My mind saw it—but didn't want to. Looking grave, feeling compassion for this man in an off-hand way, I said, "I'm sorry." And added, "I guess we do have it pretty lucky now, don't we? Go to school—get a good education, a good job." I sighed, a long sigh. "Then just. . .live." Living—it was all you could do, really, wasn't it? "It makes you wonder, seeing how much things change. How fast we got our electricity—our heating—it makes you wonder what the next level is. What's going to happen next, what we're going to create—what we're going to discover, find, understand.

"With the advent of the human genome project, and the advent of our understanding of genes. . .eventually we'll be able to control our own appearance, how we look when we're born, what sex we are. It's a scary thought. . .a very scary thought. You know, Einstein was known for saying, 'Even God doesn't throw dice.' Well, eventually we'll be a God, and we won't be throwing any dice any more. It's a scary thought, knowing that we could control all that. . .governs us. All that makes us. And fundamentally, I think that will destroy us. . .our knowledge and the way we use it, some use it, will destroy us." It all came back to the fire again, and what it meant—fire, burning strong, living off its oxygen. But without the oxygen, it fades, it flickers and dies. And when it grows too much—when it is allowed the right conditions to adapt, to feed, it will burn everything in its path—will scar everything it touches and make it to ash and ember—will kill the trees which take the carbon dioxide and turns it to oxygen. And because the fire no longer will have enough oxygen to sustain its uncontrollable nature, it will die. And the Phoenix and man, the Phoenix and I, will arise again.

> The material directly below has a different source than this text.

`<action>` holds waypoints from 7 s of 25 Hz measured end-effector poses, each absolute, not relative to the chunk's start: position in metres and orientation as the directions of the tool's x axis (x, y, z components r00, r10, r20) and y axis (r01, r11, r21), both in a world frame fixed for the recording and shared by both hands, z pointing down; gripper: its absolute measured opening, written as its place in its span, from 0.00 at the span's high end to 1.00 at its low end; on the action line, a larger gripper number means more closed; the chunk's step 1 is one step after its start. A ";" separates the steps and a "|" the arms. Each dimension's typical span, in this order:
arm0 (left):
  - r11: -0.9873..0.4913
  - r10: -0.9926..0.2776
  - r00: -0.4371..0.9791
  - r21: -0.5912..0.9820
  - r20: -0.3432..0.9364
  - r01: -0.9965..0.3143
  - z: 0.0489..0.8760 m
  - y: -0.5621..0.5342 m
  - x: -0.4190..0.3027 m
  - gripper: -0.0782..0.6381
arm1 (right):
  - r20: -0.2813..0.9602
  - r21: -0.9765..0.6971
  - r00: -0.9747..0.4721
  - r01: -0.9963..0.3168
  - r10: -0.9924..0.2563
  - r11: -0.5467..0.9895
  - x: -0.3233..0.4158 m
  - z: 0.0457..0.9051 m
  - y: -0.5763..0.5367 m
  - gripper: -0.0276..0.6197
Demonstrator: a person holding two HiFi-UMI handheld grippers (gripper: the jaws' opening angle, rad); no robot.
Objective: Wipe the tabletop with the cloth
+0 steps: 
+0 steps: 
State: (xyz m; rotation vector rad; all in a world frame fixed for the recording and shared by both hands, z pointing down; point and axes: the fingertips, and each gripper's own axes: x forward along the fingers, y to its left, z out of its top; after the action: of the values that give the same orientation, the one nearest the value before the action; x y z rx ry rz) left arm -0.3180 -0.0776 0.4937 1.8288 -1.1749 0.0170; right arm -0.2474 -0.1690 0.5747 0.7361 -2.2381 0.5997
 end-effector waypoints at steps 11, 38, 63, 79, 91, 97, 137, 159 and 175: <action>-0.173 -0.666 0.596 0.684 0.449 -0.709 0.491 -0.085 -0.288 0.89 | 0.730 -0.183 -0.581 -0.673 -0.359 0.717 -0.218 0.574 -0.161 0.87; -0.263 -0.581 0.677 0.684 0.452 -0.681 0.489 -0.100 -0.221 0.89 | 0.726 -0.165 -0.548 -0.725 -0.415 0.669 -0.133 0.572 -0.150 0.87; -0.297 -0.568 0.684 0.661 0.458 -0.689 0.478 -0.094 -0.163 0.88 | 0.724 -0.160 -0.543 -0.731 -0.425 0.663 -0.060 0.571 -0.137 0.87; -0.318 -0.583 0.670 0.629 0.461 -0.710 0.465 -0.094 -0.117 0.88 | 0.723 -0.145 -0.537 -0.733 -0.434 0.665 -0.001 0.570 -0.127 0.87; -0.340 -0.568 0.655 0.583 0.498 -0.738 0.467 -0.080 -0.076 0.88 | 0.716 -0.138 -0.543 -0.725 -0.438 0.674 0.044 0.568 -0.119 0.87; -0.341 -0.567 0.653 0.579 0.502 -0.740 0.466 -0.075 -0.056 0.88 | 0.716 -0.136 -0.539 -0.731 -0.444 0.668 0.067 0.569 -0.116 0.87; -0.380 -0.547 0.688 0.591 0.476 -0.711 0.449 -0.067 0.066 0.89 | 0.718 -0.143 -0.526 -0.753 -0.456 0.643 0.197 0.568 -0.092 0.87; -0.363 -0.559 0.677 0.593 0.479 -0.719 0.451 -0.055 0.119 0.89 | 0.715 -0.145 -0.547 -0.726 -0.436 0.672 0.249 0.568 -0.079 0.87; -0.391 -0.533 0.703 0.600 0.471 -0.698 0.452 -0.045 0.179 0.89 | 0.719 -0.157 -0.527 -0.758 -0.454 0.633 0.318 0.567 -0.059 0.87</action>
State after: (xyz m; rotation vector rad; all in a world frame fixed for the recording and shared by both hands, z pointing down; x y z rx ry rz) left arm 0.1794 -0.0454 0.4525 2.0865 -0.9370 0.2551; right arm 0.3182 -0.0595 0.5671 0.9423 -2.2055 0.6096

In the end the nature will rule. And it's right that way. It's good that way. It's meant that way. It should be that way, it shouldn't be any other way at all. Simplicity overtaking complexity. In the simpleness of nature there is the complexity to harness it. And once harnessed, once warped and emulsified to man's own will, the complexity is penetrating and arresting—detaining and lifeless, apprehending, limiting. And so complexity cannot last. In bondage, detained, one will seek to crack his metal cuffs holding his hands, will seek to escape.

And those who don't seek to escape will be victims of their own humanity—of what they are. Selfish, self-sustained, wanting it all, they will not be able to control what they have harnessed. And uncontrolled, complexity will deviate to simplicity. And the stark wonder that is nature will prevail—the nature that is unchanged and undefiled earth, and simple life.

That man Walt and I, we talked over this most of the night. He still seemed mad to me—but it seemed to be becoming less and less, I seemed to be a lot like this Walt.

I still found it funny how the conversation had began with farms and farmers, when I'd just thought of that crackerjack term for the insane asylum: the "funny farm," moments before.

Walt still had the crazy look in his eyes, the dumbstruck part of his lips. But it no longer seemed insane, no longer mad, it seemed like him; it seemed like him more than anything now. As we drifted off to sleep, my mind felt, for the moment, at rest. A rest that was comforted in security, in serene simplicity—in the starkness of how I was thinking, of how simple things really could be, and should be.

I was thinking a long time. The fire was out by then. Had died from lack of anything to burn, even though it had plenty of oxygen. The ash glew dully. I made a tired little smile, a playful one. And I became a drifter in the thin wall of sleep. That thin wall that can so easily be broken and seem like reality.